Cina, popolazione a quota 1,34 miliardi

La popolazione cinese continua a crescere, ma a un ritmo più lento che in passato. Secondo l’ultimo censimento del governo di Pechino, nel 2010 i cinesi erano 1 miliardo 340 milioni, al di sotto della quota prevista di 1,40 miliardi di persone. E ciò che più importa, in termini tendenziali, è l’evoluzione demografica dello stato asiatico: nel 2000, gli abitanti erano 1,27 miliardi, quindi, in dieci anni la crescita demografica è stata del 5,84%, contro l’11,7% del decennio precedente, 1990-2000. Ciò confermerebbe il venire meno della necessità nel proseguire con la politica di contenimento demografico, che consente alle famiglie urbane di avere solo un figlio e a quelle delle campagne di averne massimo due. Queste misure hanno sì diminuito il tasso di crescita della popolazione, ma stanno avendo conseguenze negative sull’invecchiamento demografico, con una percentuale in caduta libera dei cinesi pari o sotto i 14 anni di età, che si attesterebbe al 16,6% del totale della popolazione, -6,29% dall’ultimo censimento del 2000. Aumenta, al contrario, la percentuale degli over 60, che arrivano al 13,26%, registrando un +2,93%.

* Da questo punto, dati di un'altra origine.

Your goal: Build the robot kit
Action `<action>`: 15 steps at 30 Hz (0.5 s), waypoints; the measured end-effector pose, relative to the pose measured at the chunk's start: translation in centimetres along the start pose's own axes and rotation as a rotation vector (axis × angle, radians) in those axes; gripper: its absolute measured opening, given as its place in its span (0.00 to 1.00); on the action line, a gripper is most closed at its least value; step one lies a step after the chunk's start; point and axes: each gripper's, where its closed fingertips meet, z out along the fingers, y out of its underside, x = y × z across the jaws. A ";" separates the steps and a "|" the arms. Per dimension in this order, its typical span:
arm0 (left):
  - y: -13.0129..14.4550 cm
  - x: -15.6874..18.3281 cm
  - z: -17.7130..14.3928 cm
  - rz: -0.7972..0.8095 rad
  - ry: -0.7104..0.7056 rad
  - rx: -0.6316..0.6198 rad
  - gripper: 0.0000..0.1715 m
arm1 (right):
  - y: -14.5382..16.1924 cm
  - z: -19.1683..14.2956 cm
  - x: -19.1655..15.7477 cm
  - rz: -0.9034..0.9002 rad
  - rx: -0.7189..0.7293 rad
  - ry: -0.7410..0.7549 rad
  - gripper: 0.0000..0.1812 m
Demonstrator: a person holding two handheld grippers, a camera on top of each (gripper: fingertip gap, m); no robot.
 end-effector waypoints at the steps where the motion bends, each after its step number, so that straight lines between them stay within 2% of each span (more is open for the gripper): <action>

Quindi, la crescita economica impetuosa della Cina, congiuntamente alle misure di contenimento demografico adottate da Pechino, sta dando gli stessi risultati, in termini di invecchiamento progressivo della popolazione e di diminuzione della fascia più giovane di età, che si è già verificata in tutte le economie avanzate.

E’ probabile che l’esito di queste cifre possa convincere il governo ad ammorbidire le leggi sul numero massimo di figli per famiglia, seppure con gradualità.

Al momento, infatti, le preoccupazioni dell’esecutivo non riguardano il numero dei suoi abitanti, quanto la corsa dei prezzi, che non si arresta, sospinta, oltre che da fattori congiunturali internazionali, anche da dinamiche interne, tra cui la tanto temuta bolla speculativa immobiliare.

Fino ad oggi le tensioni nelle campagne, così come nelle città, sono state parecchio contenute, ma Pechino teme che la crescita dei prezzi alimentari possa generare disordini e malumori difficilmente contenibili. Per questo ha adottato da mesi diverse misure restrittive sul fronte dei tassi, ma l’impetuosa crescita delle esportazioni, non rallentata, a causa dello squilibrio sul mercato dei cambi, sembra non facilitare il compito del governo cinese, il quale teme adesso che la Cina possa subire gli stessi effetti nefasti dello scoppio della bolla immobiliare americana del 2008.